Ao longo de boa parte do texto, somos convidados a comparar três das mais paradigmáticas interpretações do “lulismo”: a hipótese do “subperonismo”, avançada por FHC, a hipótese do, digamos assim, “neofordismo” (devido à comparação das duas presidências de Lula àquelas de F. D. Roosevelt), sustentada por André Singer e a hipótese da “hegemonia às avessas”, desenvolvida por Chico de Oliveira. Em suma, se para FHC, Lula encarna, pura e simplesmente, a velha tradição populista latino-americana da manipulação das massas pela liderança carismática, barganhando a adesão popular por meio da caridade pública e da adulação, tanto para Singer, quanto para Oliveira, o lulismo representaria, ao contrário, um fenômeno social inovador. Vejamos…
Singer argumenta que o lulismo seria a expressão ideológica de uma fração de classe social, o subproletariado, que, após o período de redemocratização do país, mover-se-ia no campo político tendo em vista duas preocupações principais: a esperança de que o Estado possa diminuir a desigualdade social e o medo de que os movimentos sociais possam criar desordem política. Chico, ao contrário, entende que a chave-explicativa para a hegemonia lulista deve ser buscada na combinação do atual processo econômico da globalização financeira com o papel político deletério que o “transformismo” da alta burocracia sindical passou a desempenhar no país ao se inserir no jogo pesado do investimento capitalista, sobretudo, por intermédio do controle político, potencializado pela eleição de Lula em 2002, dos fundos salariais geridos como fundos de investimento.
Para o leitor bem informado, também, aqui, não haveria nenhum motivo para espanto. Estas são, em linhas bastante esquemáticas, as principais interpretações de que dispomos hoje no país acerca do atual momento hegemônico. A surpresa encontra-se não nas diferenças, e estas são abissais, existentes entre FHC, Singer e Chico, mas na suposta convergência entre eles: “Oliveira não contesta a caracterização da psicologia dos pobres empreendida por seu amigo, André Singer, (…). O subproletariado é assim mesmo como Singer descreveu: sem ressentimentos contra os ricos, satisfeito com os alívios modestos e graduais em suas condições de existência.” Apesar de não ter sido mencionado por Anderson, podemos, sem muita adjetivação, ampliar este consenso também para FHC.

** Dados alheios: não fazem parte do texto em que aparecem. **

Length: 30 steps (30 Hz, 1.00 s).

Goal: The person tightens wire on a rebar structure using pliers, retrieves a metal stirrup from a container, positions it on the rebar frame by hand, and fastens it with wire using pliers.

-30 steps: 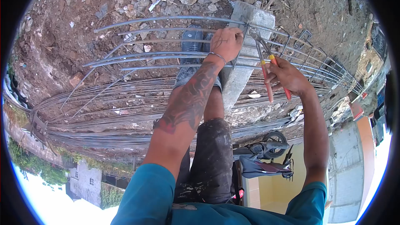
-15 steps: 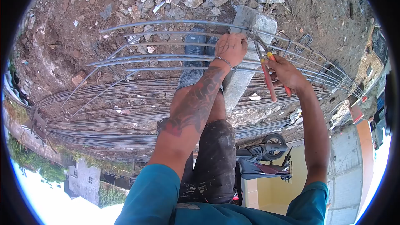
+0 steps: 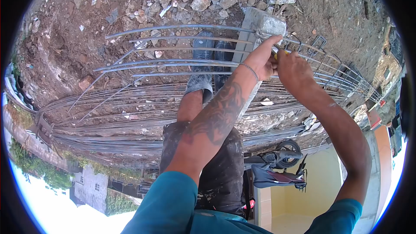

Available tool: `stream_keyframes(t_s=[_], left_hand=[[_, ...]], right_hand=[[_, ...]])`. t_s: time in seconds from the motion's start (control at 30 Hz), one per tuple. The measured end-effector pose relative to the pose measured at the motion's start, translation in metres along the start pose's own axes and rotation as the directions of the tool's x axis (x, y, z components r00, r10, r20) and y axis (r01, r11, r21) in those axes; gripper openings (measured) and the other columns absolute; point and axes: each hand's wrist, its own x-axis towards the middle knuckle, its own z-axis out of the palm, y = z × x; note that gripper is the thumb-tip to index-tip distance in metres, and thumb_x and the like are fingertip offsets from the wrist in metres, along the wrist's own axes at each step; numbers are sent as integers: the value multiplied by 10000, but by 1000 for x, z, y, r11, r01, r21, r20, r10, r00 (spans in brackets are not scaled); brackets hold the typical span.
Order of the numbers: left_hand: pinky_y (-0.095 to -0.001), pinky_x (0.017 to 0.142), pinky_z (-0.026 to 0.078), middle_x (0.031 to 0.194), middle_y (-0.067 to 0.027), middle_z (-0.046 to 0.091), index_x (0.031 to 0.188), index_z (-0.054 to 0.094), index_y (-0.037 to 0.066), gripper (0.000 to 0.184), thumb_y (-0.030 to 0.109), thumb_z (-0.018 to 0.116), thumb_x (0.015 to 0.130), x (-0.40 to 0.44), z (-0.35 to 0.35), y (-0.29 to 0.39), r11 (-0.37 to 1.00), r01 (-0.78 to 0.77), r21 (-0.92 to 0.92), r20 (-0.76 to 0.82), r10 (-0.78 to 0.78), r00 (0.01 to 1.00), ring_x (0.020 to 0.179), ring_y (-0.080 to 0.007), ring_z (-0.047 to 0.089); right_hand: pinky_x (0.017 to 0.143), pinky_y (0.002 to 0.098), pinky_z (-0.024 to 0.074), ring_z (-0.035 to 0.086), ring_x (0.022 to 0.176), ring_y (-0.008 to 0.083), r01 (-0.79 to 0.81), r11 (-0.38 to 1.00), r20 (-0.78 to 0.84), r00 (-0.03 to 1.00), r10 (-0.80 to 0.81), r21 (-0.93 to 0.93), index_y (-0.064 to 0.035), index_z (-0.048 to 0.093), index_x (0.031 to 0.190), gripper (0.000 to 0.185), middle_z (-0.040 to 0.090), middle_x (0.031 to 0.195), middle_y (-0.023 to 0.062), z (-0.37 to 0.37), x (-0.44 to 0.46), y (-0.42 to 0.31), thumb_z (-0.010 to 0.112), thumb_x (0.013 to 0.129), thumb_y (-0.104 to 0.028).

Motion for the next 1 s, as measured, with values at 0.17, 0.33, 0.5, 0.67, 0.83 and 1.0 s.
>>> stream_keyframes(t_s=[0.17, 0.33, 0.5, 0.67, 0.83, 1.0], left_hand=[[-406, 629, 530, 635, -87, 547, 739, 495, 73, 331, 324, 517, 953, 90, -1, -8, 865, -227, -448, -94, 207, 974, 624, -235, 572], [-294, 541, 486, 553, 33, 480, 657, 472, 142, 338, 329, 595, 912, 62, 13, -17, 793, -320, -518, -111, 308, 945, 547, -140, 535], [-298, 572, 489, 596, 10, 479, 750, 506, 99, 354, 408, 587, 904, 61, 22, -12, 651, -165, -741, 56, 305, 951, 577, -159, 551], [-340, 610, 532, 597, -55, 485, 740, 476, 44, 404, 396, 542, 927, 62, 42, 8, 583, -209, -785, -179, 110, 978, 559, -223, 528], [-252, 523, 508, 588, 48, 443, 690, 440, 140, 349, 341, 637, 895, 62, 38, -16, 423, -288, -859, -84, 439, 895, 503, -90, 465], [-266, 569, 520, 660, 37, 470, 771, 453, 137, 302, 285, 705, 848, 64, 26, -29, 558, -296, -775, 12, 482, 876, 560, -86, 490]], right_hand=[[684, 407, 561, 669, 833, 287, 15, 999, -79, 997, -11, 50, 57, 486, 1121, 373, 597, 1059, 223, -31, -13, 6, 608, 857, -177], [648, 404, 555, 662, 787, 257, -357, 669, 416, 906, 78, 652, 77, 481, 1053, 366, 615, 932, 184, -50, -15, 44, 631, 860, -195], [631, 373, 571, 682, 728, 246, 59, 998, -84, 995, -61, -23, 16, 516, 990, 197, 644, 817, 148, 0, -11, 59, 601, 856, -100], [652, 314, 556, 671, 832, 240, -91, 863, -198, 980, -10, -497, -8, 573, 977, 203, 636, 891, 121, -38, -2, 34, 621, 836, -146], [602, 321, 567, 665, 728, 209, -51, 976, 213, 977, 5, 214, 50, 536, 1026, 343, 630, 818, 108, -70, 0, 60, 665, 803, -176], [580, 351, 582, 679, 659, 197, -389, 610, 506, 862, -23, 690, 52, 501, 1107, 361, 647, 748, 117, -43, -7, 64, 650, 817, -103]])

Se de fato, como aponta corretamente o historiador inglês em outra passagem, “a última década não assistiu a qualquer mobilização das classes populares no Brasil”, ainda assim, “o medo da desordem e a aceitação da hierarquia, que mantêm os movimentos populares separados entre si na América Latina” deveriam ser, em primeiro lugar, demonstrados, para, então, podermos interpretá-los a contento. Não sei até que ponto Chico se reconheceria no retrato pintado por Anderson, mas, me parece razoável argumentar que, olhando para as pesquisas e resultados eleitorais recentes – além, naturalmente, da (aparente) falta de mobilização das massas trabalhadoras no país -, o subproletariado brasileiro está, ao menos até o presente, “acomodado”, ou seja, “satisfeito” com os modestos ganhos que o recente ciclo de relativa desconcentração de renda entre aqueles que vivem dos rendimentos do trabalho proporcionou.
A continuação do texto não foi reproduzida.